The sentence came after relatives asked the judge for the maximum penalty, rather than decades of prison with the possibility for parole.
Speaking briefly to the court, Crumbley did not ask for the possibility of parole, telling the court to sentence him to what the families sought “because I want them to be happy, I want them to feel secure and safe.”
“I could not stop myself,” the teen said, adding, “I am a really bad person. I have done terrible things that no one should do.
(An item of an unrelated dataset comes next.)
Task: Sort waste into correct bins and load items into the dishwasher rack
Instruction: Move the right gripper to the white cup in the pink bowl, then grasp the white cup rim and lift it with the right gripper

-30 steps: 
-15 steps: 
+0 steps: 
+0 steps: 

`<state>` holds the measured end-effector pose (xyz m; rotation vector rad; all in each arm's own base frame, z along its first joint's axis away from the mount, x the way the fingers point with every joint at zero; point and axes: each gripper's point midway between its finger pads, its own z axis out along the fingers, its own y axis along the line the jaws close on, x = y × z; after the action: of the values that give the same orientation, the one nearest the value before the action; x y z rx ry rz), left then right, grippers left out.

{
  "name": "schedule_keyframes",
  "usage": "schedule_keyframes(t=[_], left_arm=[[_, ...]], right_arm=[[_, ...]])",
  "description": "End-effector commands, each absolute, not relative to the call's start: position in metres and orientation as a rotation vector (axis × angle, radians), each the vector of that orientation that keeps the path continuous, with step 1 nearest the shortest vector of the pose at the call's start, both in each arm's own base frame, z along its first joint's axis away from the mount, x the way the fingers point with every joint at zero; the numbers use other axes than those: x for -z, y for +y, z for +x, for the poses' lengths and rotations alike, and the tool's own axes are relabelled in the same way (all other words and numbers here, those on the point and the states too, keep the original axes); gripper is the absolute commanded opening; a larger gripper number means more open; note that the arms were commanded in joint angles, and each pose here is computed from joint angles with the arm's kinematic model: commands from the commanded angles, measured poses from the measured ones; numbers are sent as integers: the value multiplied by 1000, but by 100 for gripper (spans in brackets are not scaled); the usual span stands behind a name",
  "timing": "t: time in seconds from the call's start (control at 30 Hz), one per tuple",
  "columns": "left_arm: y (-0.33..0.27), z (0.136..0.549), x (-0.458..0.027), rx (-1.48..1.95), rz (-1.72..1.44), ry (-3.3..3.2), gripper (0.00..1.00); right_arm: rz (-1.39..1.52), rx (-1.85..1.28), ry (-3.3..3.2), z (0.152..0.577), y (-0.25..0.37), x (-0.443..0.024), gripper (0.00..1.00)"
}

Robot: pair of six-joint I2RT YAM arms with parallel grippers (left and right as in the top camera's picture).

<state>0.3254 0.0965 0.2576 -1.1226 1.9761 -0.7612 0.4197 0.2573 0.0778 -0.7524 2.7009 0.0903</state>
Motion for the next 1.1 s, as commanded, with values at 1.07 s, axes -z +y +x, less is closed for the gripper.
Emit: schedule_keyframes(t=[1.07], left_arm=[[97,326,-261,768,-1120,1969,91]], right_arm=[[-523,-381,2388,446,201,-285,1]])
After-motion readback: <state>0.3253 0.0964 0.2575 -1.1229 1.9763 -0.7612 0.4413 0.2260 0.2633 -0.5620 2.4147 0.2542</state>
I have lied, been not trustworthy, hurt many people … that’s what I have done, and I don’t deny it, but that’s not what I plan to be.”
The teen’s parents also face involuntary manslaughter charges for allowing their son access to the gun used in the shooting.
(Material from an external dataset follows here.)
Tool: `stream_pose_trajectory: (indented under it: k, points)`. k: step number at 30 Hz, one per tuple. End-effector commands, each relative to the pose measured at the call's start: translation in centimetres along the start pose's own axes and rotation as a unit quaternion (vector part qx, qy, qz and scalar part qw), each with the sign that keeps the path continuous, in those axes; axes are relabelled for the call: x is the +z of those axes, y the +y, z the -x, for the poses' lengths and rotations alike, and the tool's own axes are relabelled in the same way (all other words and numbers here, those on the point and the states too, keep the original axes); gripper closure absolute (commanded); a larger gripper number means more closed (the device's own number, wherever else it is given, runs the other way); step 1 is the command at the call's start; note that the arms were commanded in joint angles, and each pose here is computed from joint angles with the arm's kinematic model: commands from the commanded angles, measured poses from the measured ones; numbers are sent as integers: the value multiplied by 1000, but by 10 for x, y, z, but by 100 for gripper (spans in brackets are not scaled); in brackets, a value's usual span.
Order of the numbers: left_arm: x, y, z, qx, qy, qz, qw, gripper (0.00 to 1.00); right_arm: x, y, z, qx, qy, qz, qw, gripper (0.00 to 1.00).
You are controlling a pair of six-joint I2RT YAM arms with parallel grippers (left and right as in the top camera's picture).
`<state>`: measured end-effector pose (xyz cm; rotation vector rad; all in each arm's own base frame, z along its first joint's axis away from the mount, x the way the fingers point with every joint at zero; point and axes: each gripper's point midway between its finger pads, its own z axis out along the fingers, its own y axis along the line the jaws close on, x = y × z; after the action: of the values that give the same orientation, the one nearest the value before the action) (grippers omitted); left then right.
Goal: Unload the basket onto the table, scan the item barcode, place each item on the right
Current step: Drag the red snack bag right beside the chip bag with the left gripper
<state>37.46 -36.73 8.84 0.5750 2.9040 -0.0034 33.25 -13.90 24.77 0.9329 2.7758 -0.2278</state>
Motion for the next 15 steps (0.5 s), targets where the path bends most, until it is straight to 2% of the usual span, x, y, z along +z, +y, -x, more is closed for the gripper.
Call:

Over the course of several hours on Friday, relatives and others testified about broken families, empty seats at the dinner table, joyless holidays, hopeless waits for their child to walk through the door and birthdays, graduations, weddings, anniversaries that would never come.
Relatives said those killed were honors students, athletes, sons, daughters, siblings and students who had kind hearts and big dreams.
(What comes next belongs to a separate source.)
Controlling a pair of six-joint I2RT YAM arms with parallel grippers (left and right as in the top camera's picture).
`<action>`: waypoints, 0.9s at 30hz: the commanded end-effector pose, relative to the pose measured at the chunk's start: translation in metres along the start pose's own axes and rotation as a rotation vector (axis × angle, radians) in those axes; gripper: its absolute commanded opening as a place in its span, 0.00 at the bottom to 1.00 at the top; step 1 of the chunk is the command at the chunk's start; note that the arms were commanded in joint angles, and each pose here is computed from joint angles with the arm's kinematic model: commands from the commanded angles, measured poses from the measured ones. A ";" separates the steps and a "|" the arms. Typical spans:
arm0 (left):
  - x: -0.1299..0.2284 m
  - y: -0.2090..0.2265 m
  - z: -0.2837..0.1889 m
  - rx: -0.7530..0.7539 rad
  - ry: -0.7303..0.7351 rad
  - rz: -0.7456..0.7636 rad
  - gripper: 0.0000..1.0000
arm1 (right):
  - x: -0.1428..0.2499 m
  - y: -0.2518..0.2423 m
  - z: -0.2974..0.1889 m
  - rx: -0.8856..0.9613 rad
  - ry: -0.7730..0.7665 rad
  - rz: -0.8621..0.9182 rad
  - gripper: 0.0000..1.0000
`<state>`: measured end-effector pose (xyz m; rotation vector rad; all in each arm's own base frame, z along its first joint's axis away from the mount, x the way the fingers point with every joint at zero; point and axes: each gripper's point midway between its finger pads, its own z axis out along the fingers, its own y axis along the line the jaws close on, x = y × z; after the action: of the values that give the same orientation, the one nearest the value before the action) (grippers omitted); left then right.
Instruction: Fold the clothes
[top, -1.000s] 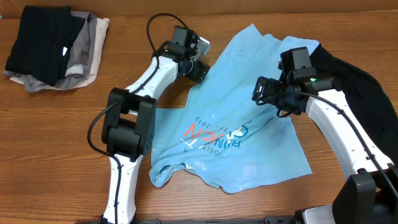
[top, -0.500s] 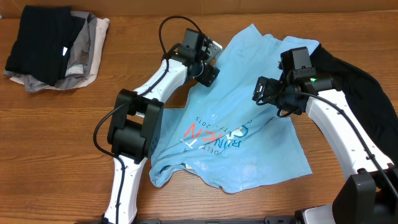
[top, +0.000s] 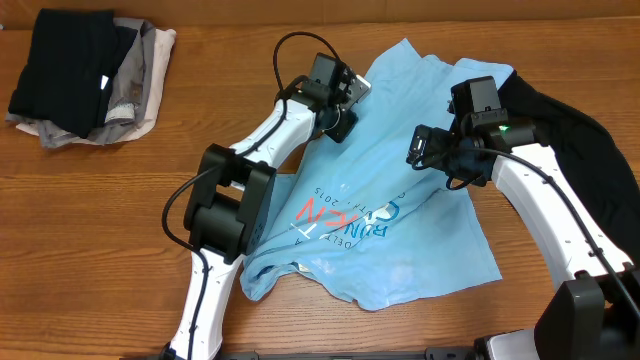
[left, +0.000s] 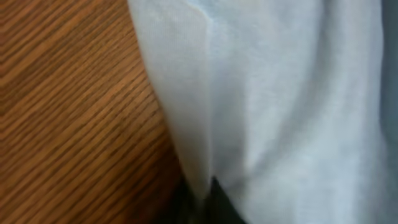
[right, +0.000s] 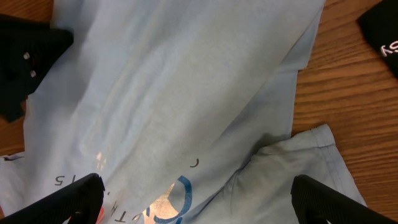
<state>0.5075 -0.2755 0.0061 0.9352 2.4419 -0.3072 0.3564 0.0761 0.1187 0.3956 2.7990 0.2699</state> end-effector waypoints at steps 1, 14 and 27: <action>0.031 0.027 0.016 -0.136 0.098 -0.091 0.04 | -0.007 0.001 -0.012 -0.006 -0.043 -0.004 1.00; 0.094 0.136 -0.028 -0.375 0.269 -0.331 0.04 | -0.009 0.002 -0.012 -0.009 -0.051 -0.005 1.00; 0.219 0.238 -0.105 -0.568 0.516 -0.648 0.21 | -0.018 0.000 -0.008 0.008 -0.081 -0.005 1.00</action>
<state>0.5179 0.0216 0.0044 0.0783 2.8774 0.3676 0.3647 0.0742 0.1215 0.3923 2.7619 0.2561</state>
This is what they should be remembered for — not merely as victims of gun violence, said Nicole Beausoleil, Madisyn’s mother.
“After that day, she became a statistic, a victim, a planned act of tragedy…How could these now be her associations?” Beausoleil said.
“She will be remembered by her name, a name that is loved unconditionally. One that has no hidden remark. The strong name we gave her: Madisyn.”
Reina St. Juliana, Hana St. Juliana’s older sister, said Hana was her other half and her favorite person. They’d planned to be each other’s maids of honor at their weddings and were excited to play lacrosse together and go on thrifting trips once Reina got her driver license.
“Instead of speaking at her wedding, I spoke at her funeral,” Reina St. Juliana said. “Instead of fish-tailing her hair for a game, I curled her hair in a casket.”
Hana’s father, Steve St. Juliana, said his daughter had “unlimited potential” and continually tried new things. She was just beginning to hit her stride when her life was snuffed out at 14, he said.
“We will never know how many souls she may have touched nor what improvements to people's lives her efforts may have resulted in,” he said.
“These opportunities have been forever eradicated.”
Parents also told of the lasting legacies their children left, including 42 Strong: The Tate Myre Foundation, a peer-to-peer youth mentoring program.
“There's good that's going to come from this, and the good is, kids are going to have a buddy,” Buck Myre said. “They're going to have somebody to lean on.”
Shilling’s parents, Jill Soave and Craig Shilling, said their son’s organ donations saved the lives of multiple people and ensured that at least part of the joy and love he brought to those in his life carries on.
“Justin was happy, humble, hardworking, grateful, stylish, funny, smart, loving, thoughtful and empathic,” Soave said. “He never complained and always made time to lift others up, bringing out the best in everyone who knew and loved him. He didn't deserve to die this way.”
The Oxford shooting also prompted an investigation, legislative reforms and a wave of activism calling for an end to rampant gun violence.
In April, Gov. Gretchen Whitmer signed laws requiring gun owners with minors to securely store their firearms and establishing universal background checks for gun purchases. A month later, she signed related “red flag” legislation allowing court orders to prevent people posing a risk to themselves or others from possessing a gun.
Supporters said the reforms, particularly the safe storage legislation, could prevent minors like Crumbley from accessing firearms.
Other Oxford-related policy measures included allowing schools to install temporary locks on doors without state approval, funding to Oxford High School for its recovery and millions of dollars allocated to school safety assessments, better mapping of school buildings for law enforcement and overall school security.